CSCI 1100 — Computer Science 1 Homework 7

Dictionaries

Overview

This homework is worth 100 points toward your overall homework grade, and is due Thursday,

November 14, 2019 at 11:59:59 pm. It has two parts, each worth 50 points. Please download

hw7_files.zip. and unzip it into the directory for your HW7. You will find multiple data files to

be used in both parts.

The goal of this assignment is to work with dictionaries. In part 1, you will do some simple file

processing. Read the guidelines very carefully there. In part 2, we have done all the file work for

you so you should be able to get the data loaded in just a few lines. For both parts, you will spend

most of your time manipulating dictionaries given to you in the various files.

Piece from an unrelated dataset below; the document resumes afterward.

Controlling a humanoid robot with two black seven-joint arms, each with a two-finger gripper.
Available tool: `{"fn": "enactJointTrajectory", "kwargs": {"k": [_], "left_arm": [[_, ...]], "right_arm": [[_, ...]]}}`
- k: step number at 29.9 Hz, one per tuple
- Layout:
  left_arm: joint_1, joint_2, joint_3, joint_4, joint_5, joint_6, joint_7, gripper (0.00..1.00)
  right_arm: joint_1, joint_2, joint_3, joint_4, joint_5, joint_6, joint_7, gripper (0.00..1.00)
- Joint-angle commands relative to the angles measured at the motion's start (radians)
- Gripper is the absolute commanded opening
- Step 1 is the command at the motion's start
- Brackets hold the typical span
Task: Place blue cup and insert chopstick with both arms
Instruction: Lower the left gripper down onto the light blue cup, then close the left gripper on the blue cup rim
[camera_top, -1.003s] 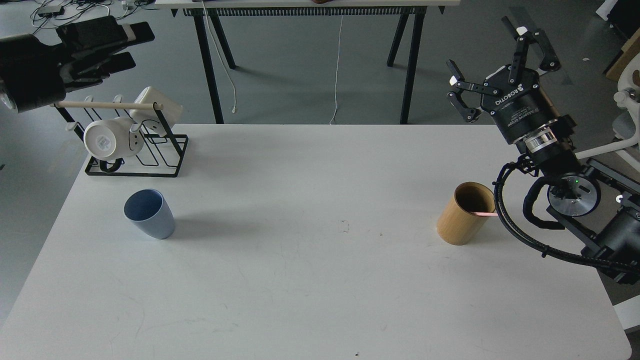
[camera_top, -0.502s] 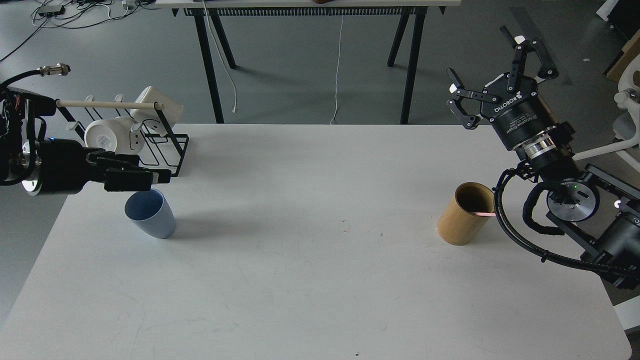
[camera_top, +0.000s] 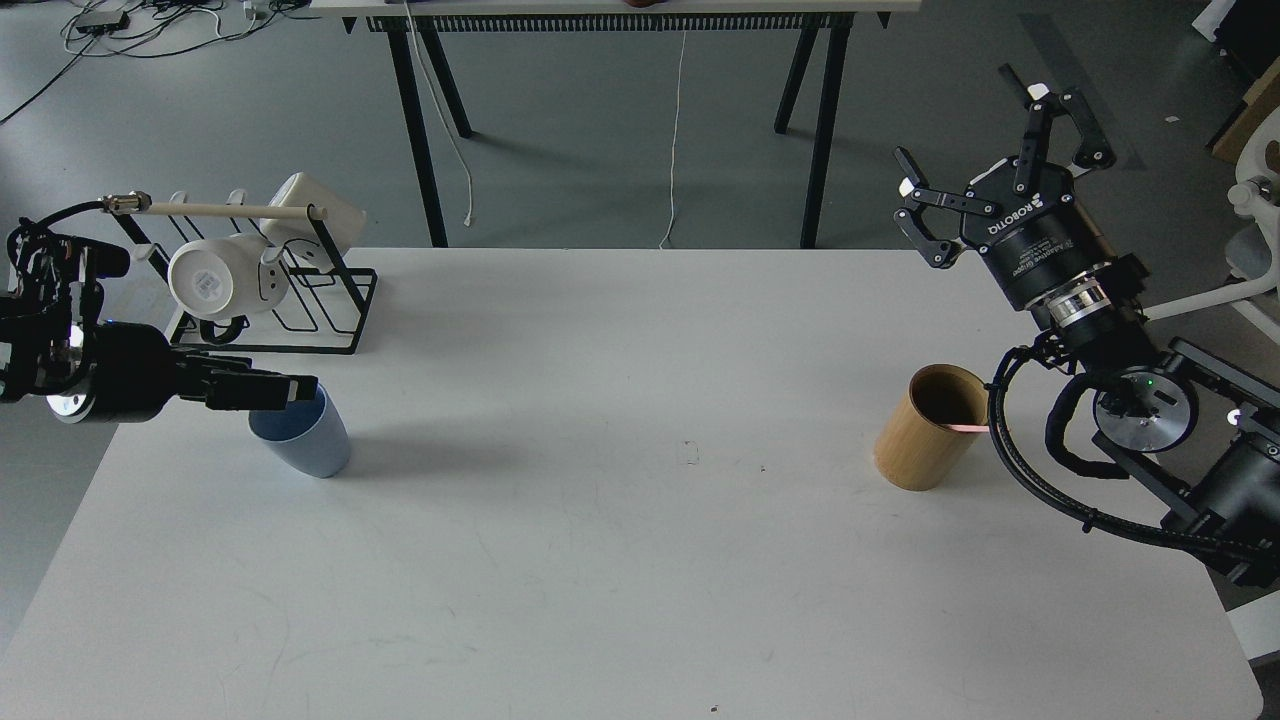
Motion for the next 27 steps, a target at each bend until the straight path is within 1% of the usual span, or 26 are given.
{"fn": "enactJointTrajectory", "kwargs": {"k": [1, 4, 7, 13, 22, 27], "left_arm": [[0.0, -0.032, 0.007, 0.062, 0.0, 0.0, -0.002, 0.99], [0.005, -0.056, 0.007, 0.114, -0.002, 0.004, -0.002, 0.99], [0.017, -0.082, 0.009, 0.161, -0.002, 0.025, -0.002, 0.99], [0.045, -0.113, 0.009, 0.21, 0.0, 0.064, -0.002, 0.98], [0.057, -0.159, 0.009, 0.293, 0.029, 0.081, -0.002, 0.97], [0.069, -0.185, 0.009, 0.329, 0.031, 0.082, -0.002, 0.93]], "right_arm": [[-0.001, 0.0, -0.002, -0.001, 0.0, 0.0, 0.0, 0.99], [-0.006, 0.0, 0.0, 0.001, 0.0, 0.0, 0.0, 0.99], [-0.006, -0.002, 0.0, 0.001, 0.0, 0.0, 0.0, 0.99], [-0.007, -0.003, -0.002, 0.001, 0.0, 0.0, 0.0, 0.99], [-0.013, -0.003, -0.002, 0.002, 0.0, 0.0, 0.0, 0.99], [-0.015, -0.008, -0.002, 0.002, 0.0, 0.0, 0.0, 0.99]]}}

Please remember to name your files hw7_part1.py and hw7_part2.py.

As always, make sure you follow the program structure guidelines. You will be graded on program

correctness as well as good program structure.

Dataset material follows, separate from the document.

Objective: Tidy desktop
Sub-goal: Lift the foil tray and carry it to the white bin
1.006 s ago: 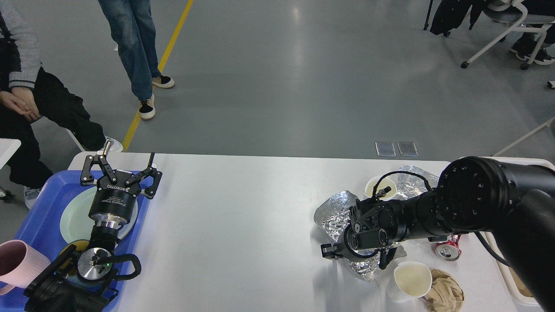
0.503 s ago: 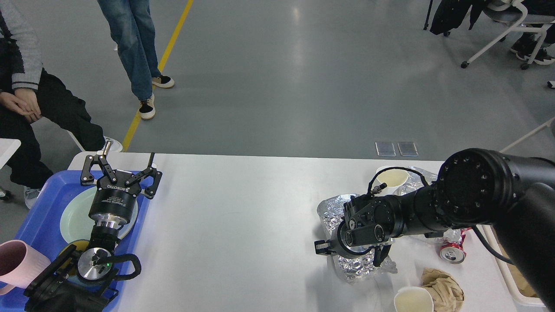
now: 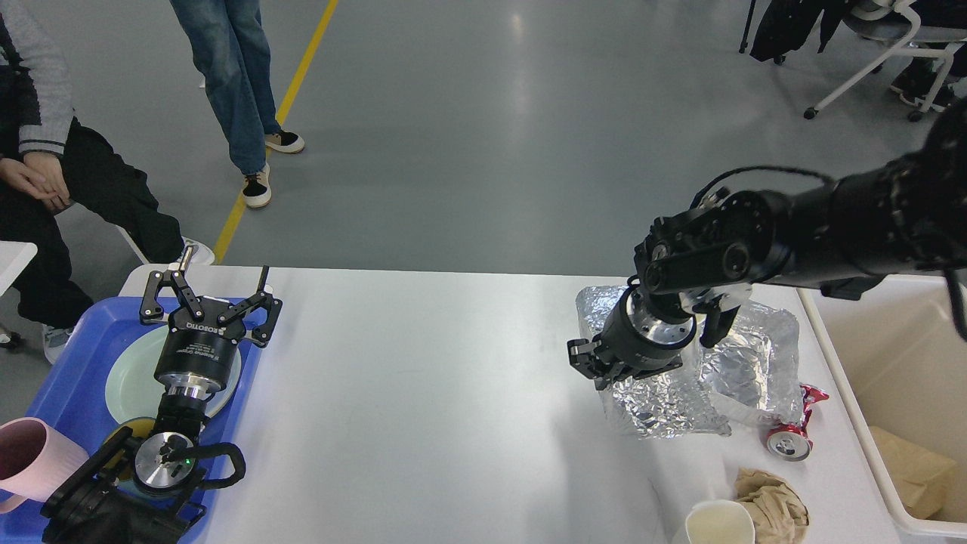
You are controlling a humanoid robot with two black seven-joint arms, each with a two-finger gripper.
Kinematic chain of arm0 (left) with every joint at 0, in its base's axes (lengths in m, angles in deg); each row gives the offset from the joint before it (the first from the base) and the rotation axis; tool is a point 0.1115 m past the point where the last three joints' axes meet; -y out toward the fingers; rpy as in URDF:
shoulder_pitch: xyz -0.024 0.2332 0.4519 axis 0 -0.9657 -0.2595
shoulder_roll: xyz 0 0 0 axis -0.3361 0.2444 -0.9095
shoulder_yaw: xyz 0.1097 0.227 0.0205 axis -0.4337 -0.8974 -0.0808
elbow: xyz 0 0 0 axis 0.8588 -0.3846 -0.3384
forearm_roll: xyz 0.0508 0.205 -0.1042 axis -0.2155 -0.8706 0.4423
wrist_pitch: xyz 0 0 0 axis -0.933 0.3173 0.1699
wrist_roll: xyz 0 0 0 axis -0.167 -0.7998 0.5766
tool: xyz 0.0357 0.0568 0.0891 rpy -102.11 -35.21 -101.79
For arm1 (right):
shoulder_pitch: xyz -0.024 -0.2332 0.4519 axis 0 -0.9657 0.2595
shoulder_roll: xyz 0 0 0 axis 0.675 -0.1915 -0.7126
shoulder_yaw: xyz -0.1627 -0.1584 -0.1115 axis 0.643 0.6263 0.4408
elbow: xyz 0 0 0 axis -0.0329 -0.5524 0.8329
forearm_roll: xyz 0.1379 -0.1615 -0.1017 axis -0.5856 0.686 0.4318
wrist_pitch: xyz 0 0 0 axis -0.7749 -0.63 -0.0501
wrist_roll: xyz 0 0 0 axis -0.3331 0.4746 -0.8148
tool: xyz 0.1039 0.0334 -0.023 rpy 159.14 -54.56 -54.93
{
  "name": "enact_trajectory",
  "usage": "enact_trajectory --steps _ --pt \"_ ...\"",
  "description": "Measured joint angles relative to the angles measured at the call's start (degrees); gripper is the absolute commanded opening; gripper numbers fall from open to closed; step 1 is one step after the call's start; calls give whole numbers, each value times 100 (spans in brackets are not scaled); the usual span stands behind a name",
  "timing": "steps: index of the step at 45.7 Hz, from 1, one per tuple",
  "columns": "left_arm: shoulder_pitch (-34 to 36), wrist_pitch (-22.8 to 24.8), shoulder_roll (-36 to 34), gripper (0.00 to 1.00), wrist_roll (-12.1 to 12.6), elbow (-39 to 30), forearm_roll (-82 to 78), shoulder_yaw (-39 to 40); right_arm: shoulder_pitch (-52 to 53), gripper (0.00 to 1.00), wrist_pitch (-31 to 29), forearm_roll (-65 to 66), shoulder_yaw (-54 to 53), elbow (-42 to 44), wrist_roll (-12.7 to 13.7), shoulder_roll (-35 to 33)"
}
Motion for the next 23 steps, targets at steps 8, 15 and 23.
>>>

Remember as well that we will be continuing to test homeworks for similarity. So, follow our

guidelines for the acceptable levels of collaboration. You can download the guidelines from the

Course Resources section of Submitty if you need a refresher. Note that this includes using someone

else’s code from a previous semester. Make sure the code you submit is truly your own.

Autocorrect, now improved a bit more...

As promised, this is a simple modification of the HW6 version of autocorrect. You will make a

few changes to make it more realistic. We will describe the whole homework but point out the

differences in bold. Feel free to start from your HW6 code. Do not start from someone else’s HW6

code.

To solve this problem, your program will read the name of three files:

❼ the first contains a dictionary of words (Note: the format of the file is changed) ❼ the second contains a list of words to autocorrect (as before)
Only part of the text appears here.